About this task: Scan the lines below for the string "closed" and copy every one that has it.

Data section:
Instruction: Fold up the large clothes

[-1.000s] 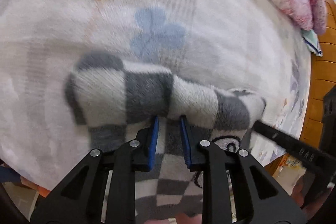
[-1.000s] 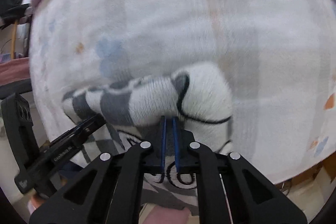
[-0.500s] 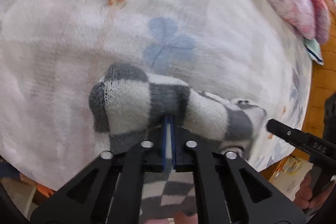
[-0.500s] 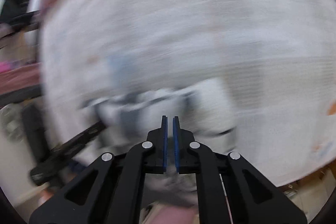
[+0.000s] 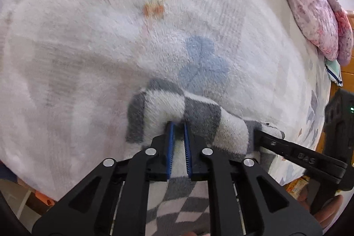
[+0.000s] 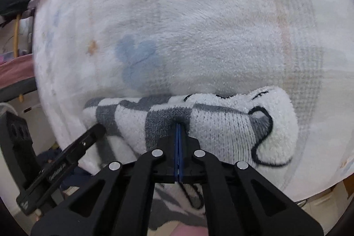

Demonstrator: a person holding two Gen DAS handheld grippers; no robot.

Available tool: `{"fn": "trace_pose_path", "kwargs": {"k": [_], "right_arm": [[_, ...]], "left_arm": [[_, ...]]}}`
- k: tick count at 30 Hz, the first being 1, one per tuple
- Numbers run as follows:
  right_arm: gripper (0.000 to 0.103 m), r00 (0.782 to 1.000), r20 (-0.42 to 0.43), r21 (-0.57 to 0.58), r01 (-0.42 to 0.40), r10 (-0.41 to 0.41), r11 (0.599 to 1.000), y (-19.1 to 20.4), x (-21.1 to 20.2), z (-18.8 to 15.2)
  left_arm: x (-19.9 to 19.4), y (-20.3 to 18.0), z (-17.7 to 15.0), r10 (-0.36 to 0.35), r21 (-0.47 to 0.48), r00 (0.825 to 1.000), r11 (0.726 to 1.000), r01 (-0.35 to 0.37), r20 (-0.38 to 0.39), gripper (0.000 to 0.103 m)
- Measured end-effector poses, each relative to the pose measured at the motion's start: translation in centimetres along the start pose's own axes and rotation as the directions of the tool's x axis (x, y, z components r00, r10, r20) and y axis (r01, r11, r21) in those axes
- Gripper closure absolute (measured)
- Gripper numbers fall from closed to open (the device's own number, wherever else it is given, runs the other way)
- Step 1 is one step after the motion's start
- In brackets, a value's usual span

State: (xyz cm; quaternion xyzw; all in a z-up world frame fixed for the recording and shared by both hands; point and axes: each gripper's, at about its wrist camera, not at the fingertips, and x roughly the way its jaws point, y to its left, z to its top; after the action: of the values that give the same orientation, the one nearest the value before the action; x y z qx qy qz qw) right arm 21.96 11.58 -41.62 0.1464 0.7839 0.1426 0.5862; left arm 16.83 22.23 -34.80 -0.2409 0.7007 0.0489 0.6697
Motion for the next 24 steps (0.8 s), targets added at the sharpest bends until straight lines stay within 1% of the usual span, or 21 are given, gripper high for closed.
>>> {"fn": "trace_pose_path", "kwargs": {"k": [1,2,3,4,5,6,7,8,10,12,13,14,15,16,18,21,23,24], "right_arm": [[0.103,1.0,0.015,0.009,-0.025,0.025,1.0,-0.3,-0.9,-0.3],[0.103,0.999,0.035,0.016,-0.039,0.038,0.999,-0.7,-2.1,-0.8],[0.103,0.998,0.07,0.019,-0.013,0.012,1.0,-1.4,-3.7,-1.2],[0.103,0.994,0.101,0.021,0.045,-0.047,0.999,-2.2,-4.8,-1.5],[0.098,0.989,0.112,0.031,0.096,-0.099,0.995,-3.0,-5.2,-1.5],[0.097,0.988,0.105,0.046,0.108,-0.112,0.993,-3.8,-5.1,-1.6],[0.097,0.99,0.083,0.078,0.106,-0.113,0.991,-5.2,-4.4,-1.5],[0.101,0.995,0.078,0.126,0.047,-0.057,0.991,-7.1,-3.4,-1.4],[0.101,0.996,0.088,0.148,-0.011,-0.002,0.989,-8.3,-2.7,-1.0],[0.101,0.998,0.057,0.179,-0.012,0.002,0.984,-8.4,-3.5,-1.0],[0.1,0.998,0.056,0.174,0.0,-0.01,0.985,-8.1,-4.1,-1.3],[0.097,0.998,0.065,0.153,0.008,-0.018,0.988,-7.7,-4.5,-1.7],[0.097,0.997,0.075,0.108,0.012,-0.021,0.994,-7.0,-5.2,-2.6],[0.097,0.998,0.066,0.082,0.01,-0.015,0.997,-6.7,-5.2,-3.4],[0.097,0.999,0.038,0.07,0.003,-0.006,0.998,-6.0,-4.3,-5.3],[0.097,0.999,0.0,0.028,0.033,-0.033,0.999,-6.2,-2.5,-8.7],[0.099,0.999,0.014,0.011,0.035,-0.035,0.999,-6.6,-1.8,-10.5],[0.099,0.999,0.01,0.008,0.031,-0.031,0.999,-6.9,-1.5,-11.6]], "left_arm": [[-0.6,0.0,-0.2,0.029,0.005,0.999,1.0,-0.029,0.015,0.088],[-0.9,0.1,-0.2,0.037,0.006,0.999,0.999,-0.037,0.016,0.088],[-1.1,0.3,-0.3,0.03,-0.001,0.999,1.0,-0.03,0.016,0.087],[-0.9,0.6,-0.4,0.018,-0.013,1.0,1.0,-0.018,0.014,0.086],[-0.6,0.8,-0.2,0.013,-0.019,1.0,1.0,-0.013,0.008,0.086],[0.0,1.0,-0.1,0.016,-0.021,1.0,1.0,-0.016,0.0,0.086],[1.0,1.4,0.1,0.025,-0.023,1.0,0.999,-0.025,0.0,0.086],[1.6,1.5,0.2,0.024,-0.025,1.0,0.999,-0.024,-0.001,0.086],[2.0,1.5,0.5,0.023,-0.034,1.0,0.999,-0.023,-0.002,0.085],[1.0,1.1,0.1,0.039,-0.012,0.999,0.999,-0.04,-0.006,0.085],[0.5,0.9,-0.1,0.046,0.004,0.999,0.999,-0.046,-0.003,0.085],[-0.3,0.5,-0.8,0.058,0.032,0.998,0.998,-0.058,0.004,0.084],[-1.0,0.1,-1.7,0.066,0.056,0.998,0.996,-0.066,0.005,0.081],[-1.4,-0.1,-2.4,0.063,0.071,0.998,0.995,-0.063,0.004,0.08],[-2.0,-0.5,-4.8,0.057,0.111,0.998,0.992,-0.056,-0.006,0.076],[-0.9,-0.3,-9.1,0.086,0.16,0.994,0.984,-0.075,-0.061,0.075],[0.9,0.8,-12.1,0.112,0.163,0.987,0.982,-0.093,-0.112,0.075],[1.3,1.1,-13.1,0.119,0.17,0.986,0.98,-0.098,-0.116,0.075]]}}
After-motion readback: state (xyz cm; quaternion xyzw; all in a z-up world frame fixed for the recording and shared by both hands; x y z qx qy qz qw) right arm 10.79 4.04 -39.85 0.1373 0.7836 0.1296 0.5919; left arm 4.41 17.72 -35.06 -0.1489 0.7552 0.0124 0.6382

Written reply:
- Gripper numbers fall from closed to open (the device's own number, wherever else it is given, runs the other way)
Motion for the next 24 steps (0.8 s), targets added at the sharpest bends until straight lines stay within 1% of the usual span, or 21 are given, gripper high for closed.

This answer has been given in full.